Collections Framework
Wrong collection choice shows up as latency spikes, duplicate events in idempotent pipelines, and ConcurrentModificationException in a foreach loop. This chapter maps the hierarchy to complexity, internals, and what interviewers actually ask— especially HashMap and thread-safe alternatives.
Collections hierarchy
The framework lives in java.util (and concurrent peers in java.util.concurrent). Program to interfaces; choose a concrete class for complexity and ordering guarantees.
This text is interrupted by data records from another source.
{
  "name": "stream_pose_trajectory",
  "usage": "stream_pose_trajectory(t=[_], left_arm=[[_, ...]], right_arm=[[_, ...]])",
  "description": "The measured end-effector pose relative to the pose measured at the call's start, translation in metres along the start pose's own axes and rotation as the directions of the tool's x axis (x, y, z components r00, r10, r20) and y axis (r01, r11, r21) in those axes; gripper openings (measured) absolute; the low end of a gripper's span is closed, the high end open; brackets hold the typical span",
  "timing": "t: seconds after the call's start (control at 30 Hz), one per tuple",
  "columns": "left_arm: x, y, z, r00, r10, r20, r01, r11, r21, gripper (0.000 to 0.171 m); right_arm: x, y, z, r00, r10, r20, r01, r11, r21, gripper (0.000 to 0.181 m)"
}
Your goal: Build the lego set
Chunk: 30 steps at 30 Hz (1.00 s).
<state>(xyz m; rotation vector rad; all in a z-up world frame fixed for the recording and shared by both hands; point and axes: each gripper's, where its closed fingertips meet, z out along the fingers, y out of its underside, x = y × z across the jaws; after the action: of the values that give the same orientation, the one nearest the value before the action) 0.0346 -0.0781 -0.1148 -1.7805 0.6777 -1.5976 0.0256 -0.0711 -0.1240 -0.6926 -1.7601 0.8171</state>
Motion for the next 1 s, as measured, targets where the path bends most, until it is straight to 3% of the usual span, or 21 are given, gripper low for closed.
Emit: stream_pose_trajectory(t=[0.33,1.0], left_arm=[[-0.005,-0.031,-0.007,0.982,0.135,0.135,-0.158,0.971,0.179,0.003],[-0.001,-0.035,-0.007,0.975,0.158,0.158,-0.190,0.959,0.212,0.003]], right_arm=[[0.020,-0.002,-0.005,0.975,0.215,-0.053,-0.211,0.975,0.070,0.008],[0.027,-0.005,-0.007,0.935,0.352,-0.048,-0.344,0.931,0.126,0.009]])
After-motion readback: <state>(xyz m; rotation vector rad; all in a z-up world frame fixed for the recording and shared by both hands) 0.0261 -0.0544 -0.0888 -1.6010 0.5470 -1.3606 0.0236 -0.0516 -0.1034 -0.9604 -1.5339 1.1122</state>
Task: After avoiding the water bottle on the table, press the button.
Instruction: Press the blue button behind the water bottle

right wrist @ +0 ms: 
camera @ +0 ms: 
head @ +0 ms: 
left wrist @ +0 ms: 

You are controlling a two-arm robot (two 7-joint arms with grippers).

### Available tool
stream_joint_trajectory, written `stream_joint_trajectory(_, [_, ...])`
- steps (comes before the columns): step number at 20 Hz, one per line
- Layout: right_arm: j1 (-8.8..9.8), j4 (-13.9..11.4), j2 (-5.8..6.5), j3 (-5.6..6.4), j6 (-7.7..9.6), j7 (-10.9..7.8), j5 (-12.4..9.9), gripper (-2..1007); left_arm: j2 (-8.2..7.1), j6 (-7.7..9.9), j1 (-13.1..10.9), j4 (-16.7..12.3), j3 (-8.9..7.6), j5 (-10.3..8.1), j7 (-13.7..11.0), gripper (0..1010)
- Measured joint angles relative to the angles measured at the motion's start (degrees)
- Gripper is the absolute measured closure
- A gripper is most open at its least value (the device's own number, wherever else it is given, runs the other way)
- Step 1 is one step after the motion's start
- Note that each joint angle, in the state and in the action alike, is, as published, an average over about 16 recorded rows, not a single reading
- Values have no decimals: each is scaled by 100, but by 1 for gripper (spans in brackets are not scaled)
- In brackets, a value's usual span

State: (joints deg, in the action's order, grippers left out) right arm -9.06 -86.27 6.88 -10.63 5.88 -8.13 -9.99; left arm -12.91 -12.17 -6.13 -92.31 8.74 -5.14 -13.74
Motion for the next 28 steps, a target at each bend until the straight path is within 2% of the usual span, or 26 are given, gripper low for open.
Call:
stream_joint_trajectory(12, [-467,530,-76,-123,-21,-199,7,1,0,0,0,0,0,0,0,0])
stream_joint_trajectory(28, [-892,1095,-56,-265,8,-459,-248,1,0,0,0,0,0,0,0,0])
Iterable<T> iterator(), for-each
└── Collection<E> size(), add(), remove(), contains()
├── List<E> ordered, duplicates OK, index access
│ ├── ArrayList
│ ├── LinkedList (also Deque)
│ └── CopyOnWriteArrayList (concurrent)
├── Set<E> no duplicate equals() elements
│ ├── HashSet / LinkedHashSet
│ ├── TreeSet (NavigableSet)
│ └── EnumSet
└── Queue<E> / Deque<E> FIFO, LIFO, offer/poll
├── ArrayDeque
├── PriorityQueue
└── BlockingQueue* (java.util.concurrent)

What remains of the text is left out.